Task description ::
Take each line of the material that includes "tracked" and copy it.

Collected data ::
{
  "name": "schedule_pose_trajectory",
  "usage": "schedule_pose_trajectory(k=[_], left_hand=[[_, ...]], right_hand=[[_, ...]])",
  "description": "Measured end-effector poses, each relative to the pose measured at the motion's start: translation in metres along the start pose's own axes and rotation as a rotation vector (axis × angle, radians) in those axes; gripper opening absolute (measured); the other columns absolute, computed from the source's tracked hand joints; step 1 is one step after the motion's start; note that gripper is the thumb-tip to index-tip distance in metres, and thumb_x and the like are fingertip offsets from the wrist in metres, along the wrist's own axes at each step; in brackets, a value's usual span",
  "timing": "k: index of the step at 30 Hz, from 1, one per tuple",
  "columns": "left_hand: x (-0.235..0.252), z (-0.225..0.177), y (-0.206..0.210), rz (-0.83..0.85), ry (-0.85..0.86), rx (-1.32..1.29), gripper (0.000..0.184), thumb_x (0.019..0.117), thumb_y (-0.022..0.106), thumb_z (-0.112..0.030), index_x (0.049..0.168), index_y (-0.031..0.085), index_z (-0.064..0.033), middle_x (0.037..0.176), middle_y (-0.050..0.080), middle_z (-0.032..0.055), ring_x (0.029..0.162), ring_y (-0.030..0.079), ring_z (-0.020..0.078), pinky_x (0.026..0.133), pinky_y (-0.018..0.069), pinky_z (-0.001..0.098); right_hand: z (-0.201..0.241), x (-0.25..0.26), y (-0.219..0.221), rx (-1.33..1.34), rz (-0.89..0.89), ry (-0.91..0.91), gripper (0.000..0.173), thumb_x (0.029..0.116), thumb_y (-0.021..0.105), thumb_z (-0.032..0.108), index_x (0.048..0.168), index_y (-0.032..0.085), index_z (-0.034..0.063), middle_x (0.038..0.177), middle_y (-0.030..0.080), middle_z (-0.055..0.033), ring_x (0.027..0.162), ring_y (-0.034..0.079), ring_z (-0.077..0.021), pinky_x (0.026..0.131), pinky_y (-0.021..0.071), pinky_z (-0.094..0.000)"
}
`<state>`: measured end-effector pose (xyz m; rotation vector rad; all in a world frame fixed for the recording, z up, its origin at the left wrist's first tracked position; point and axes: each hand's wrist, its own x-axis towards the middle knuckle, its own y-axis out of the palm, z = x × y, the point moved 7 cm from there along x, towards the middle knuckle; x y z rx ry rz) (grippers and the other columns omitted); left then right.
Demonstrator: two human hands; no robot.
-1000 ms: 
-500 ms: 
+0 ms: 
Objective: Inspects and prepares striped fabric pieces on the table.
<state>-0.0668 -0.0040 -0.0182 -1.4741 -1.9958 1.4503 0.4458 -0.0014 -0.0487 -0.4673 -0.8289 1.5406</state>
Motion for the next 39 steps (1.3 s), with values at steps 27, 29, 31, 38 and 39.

Result of the task ::
  "description": "Measured end-effector poses, each relative to the pose measured at the motion's start: translation in metres along the start pose's own axes and rotation as a rotation vector (axis × angle, radians) in those axes; gripper opening absolute (measured); the other columns absolute, computed from the source's tracked hand joints; step 1 is one step after the motion's start; note that gripper is the thumb-tip to index-tip distance in metres, and thumb_x and the like are fingertip offsets from the wrist in metres, along the wrist's own axes at each step; in brackets, a value's usual span",
`<state>`: measured end-effector pose (xyz m; rotation vector rad; all in a world frame fixed for the recording, z up, its origin at the left wrist's first tracked position; point and axes: each hand's wrist, its own x-axis towards the middle knuckle, its own y-axis out of the palm, z = x × y, the point moved 7 cm from there along x, towards the middle knuckle; x y z rx ry rz) (grippers and the other columns omitted); left then right.

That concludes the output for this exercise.